Traditional approaches to reducing background noise use artificial intelligence algorithms to extract noise from the desired signal. However, these objective methods do not always align with the audience's evaluation of what makes speech intelligible, said Donald Williamson, co-author of the study and associate professor at the College of Computer Science and Engineering at Ohio State University.
"What sets this research apart from others is that we attempt to utilize perception to train the model to eliminate unwanted sound," said Williamson. "If certain qualities of the signal can be perceived by people, then our model can leverage this additional information to learn and better eliminate noise."
The study, published in the IEEE/ACM Transactions on Audio, Speech, and Language Processing, focuses on improving monaural speech enhancement, which refers to speech from a single audio channel, such as a microphone.
The researchers trained the new model using two datasets involving recordings of people's conversations from previous studies. In some cases, there were background noises that could potentially mask the conversation, such as television or music. Listeners rated the speech quality of each recording on a scale of 1 to 100.
The team's model performs well because it employs a joint learning approach, combining a dedicated speech enhancement language module with a prediction model that can predict the average opinion score that human listeners might give to noisy signals.

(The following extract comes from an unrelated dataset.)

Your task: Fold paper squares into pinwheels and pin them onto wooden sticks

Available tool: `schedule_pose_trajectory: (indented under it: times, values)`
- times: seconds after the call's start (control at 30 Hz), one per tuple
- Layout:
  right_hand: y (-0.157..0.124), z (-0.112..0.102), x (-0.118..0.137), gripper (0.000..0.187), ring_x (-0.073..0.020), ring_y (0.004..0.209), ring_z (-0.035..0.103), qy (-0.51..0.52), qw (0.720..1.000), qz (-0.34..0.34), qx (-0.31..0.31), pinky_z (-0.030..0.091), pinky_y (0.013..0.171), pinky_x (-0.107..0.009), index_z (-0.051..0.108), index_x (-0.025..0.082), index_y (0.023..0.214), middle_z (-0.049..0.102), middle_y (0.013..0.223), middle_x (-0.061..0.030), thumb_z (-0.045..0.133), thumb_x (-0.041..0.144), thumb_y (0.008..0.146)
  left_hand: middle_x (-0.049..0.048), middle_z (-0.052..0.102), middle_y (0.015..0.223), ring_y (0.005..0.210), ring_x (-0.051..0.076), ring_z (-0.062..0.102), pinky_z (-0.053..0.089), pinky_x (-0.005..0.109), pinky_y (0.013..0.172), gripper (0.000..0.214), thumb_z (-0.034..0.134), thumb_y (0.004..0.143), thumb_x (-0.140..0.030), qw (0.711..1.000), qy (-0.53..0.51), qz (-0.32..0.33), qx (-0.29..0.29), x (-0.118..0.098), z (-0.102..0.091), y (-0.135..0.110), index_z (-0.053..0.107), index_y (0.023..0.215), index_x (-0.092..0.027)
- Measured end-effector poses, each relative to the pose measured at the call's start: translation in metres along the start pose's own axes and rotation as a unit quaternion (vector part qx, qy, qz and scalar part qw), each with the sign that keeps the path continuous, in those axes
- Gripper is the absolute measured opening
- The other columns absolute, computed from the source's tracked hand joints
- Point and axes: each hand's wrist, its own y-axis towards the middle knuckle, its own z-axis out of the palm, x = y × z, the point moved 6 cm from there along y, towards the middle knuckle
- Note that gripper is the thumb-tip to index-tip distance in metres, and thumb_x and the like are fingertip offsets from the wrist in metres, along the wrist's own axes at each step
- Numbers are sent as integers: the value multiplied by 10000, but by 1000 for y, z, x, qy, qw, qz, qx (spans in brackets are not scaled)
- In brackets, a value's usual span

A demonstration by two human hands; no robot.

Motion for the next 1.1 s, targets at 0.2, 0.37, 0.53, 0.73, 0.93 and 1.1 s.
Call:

The results show that their new approach achieves better speech quality compared to other models, in terms of perceptual quality, intelligibility, and human ratings, compared to objective measures.
However, using human perception of sound quality also has its challenges, said Williamson.
"The evaluation of noisy audio is difficult because it is highly subjective. It depends on your hearing ability and auditory experience," he said. Factors like the use of hearing aids or cochlear implants also affect the perception abilities of ordinary individuals in their sound environments.
Given that improving the quality of noisy speech is crucial for enhancing hearing aids, speech recognition systems, speaker verification applications, and hands-free communication systems, these perceptual differences must be small enough to prevent inconvenience to users caused by noisy audio.